Dr Hannam said parents were often left with nowhere to turn when “good science was substituted for ideology”, leaving health and medical professionals reluctant to get involved in gender cases for fear of the blowback. Some families were told that dysphoric children and young people were at risk of suicide unless their demands to change sex were met.
She believed in an “exploratory approach rather than a blanket affirming approach” in dealing with these cases. “I am not denying the existence of transgender people, as I know Drew is not, either,” she said.
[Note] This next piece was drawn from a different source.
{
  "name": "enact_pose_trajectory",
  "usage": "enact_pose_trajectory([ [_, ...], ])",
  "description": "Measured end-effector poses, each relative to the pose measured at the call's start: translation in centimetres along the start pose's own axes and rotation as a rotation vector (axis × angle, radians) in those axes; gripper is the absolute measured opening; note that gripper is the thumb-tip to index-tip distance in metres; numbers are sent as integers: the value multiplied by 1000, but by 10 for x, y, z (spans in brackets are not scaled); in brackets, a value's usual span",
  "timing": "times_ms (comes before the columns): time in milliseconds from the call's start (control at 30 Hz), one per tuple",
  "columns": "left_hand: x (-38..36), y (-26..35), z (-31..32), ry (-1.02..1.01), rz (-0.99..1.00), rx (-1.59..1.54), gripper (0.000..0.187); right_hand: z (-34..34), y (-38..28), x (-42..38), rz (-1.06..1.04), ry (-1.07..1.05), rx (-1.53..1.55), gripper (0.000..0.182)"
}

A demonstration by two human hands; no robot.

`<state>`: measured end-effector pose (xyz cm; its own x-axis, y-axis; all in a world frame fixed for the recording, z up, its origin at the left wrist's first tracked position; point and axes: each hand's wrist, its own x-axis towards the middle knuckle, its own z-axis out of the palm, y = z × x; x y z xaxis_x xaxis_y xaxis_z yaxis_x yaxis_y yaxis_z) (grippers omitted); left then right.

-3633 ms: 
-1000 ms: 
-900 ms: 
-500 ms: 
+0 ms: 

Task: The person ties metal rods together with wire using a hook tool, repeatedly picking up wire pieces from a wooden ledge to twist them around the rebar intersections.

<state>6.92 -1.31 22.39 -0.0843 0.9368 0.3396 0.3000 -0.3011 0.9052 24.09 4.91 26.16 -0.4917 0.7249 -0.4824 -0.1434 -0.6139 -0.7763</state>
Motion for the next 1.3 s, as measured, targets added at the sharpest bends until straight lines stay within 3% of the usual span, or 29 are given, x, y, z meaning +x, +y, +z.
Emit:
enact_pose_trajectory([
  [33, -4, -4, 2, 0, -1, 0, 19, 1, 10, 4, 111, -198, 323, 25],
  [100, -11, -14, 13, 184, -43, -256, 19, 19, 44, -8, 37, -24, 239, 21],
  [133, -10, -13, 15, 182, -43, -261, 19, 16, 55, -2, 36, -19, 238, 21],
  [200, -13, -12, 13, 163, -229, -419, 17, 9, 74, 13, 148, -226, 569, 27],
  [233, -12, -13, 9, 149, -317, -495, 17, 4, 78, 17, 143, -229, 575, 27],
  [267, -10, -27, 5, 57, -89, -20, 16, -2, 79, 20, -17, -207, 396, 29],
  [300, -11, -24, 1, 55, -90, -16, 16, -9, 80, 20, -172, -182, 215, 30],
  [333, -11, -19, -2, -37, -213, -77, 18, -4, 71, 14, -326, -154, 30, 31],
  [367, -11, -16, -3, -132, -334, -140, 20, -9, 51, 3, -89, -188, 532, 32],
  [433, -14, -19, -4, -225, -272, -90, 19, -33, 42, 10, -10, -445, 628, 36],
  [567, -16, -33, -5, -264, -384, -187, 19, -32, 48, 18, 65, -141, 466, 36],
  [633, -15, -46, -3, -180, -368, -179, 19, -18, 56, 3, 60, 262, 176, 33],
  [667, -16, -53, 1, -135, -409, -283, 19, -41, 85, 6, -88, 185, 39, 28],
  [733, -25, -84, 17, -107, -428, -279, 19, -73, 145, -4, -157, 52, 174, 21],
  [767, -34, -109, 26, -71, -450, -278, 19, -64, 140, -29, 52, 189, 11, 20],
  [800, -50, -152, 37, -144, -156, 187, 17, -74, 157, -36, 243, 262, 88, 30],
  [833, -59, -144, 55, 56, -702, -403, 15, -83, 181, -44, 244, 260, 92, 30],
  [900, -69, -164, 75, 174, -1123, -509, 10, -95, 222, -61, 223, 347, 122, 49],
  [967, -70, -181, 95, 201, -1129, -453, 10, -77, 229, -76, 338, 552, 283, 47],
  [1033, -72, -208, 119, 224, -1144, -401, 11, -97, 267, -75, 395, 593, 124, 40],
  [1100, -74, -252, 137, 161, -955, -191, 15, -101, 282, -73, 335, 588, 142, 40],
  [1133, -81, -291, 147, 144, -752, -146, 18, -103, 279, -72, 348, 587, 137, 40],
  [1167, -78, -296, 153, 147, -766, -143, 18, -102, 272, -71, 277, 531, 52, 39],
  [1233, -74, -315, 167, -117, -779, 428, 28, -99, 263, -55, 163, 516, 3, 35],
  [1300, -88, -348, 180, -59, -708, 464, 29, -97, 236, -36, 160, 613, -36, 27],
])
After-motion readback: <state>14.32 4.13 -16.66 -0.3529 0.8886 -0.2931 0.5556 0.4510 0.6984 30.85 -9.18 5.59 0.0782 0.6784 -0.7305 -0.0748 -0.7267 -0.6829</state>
“But … we’ve seen psychiatric epidemics through all of human history. What if this is another one? What if we’re making some huge mistakes. I believe we need to slow down and really dig deeper into what else might be going on.
“I think it’s the tip of the iceberg for a lot of these young people. And underneath the waterline we see neurodivergence, we see trauma, we see social isolation, we see other mental health struggles, and I have enormous amounts of compassion for that.”
The personal cost to each of them has been severe. Mr Hutton lost friends of decades’ standing over his fallout with the party, among them new Greens leader Larissa Waters. Pulling the “cult” into line was a test of her leadership mettle, he said.
He is in the process of obtaining legal advice on the standing of the disciplinary process that led to his expulsion, having put Senator Waters on notice that he would also explore other “political options”.
“I am not going away,” he told The Australian.
Dr Hannam has been so scarred by the situation in her family she no longer sees gender-dysphoric children and young people as clients, though she does work with parents. “It’s been a really tough time,” she said. “Everything was sort of OK, and then the politics of this issue infiltrated my family life.”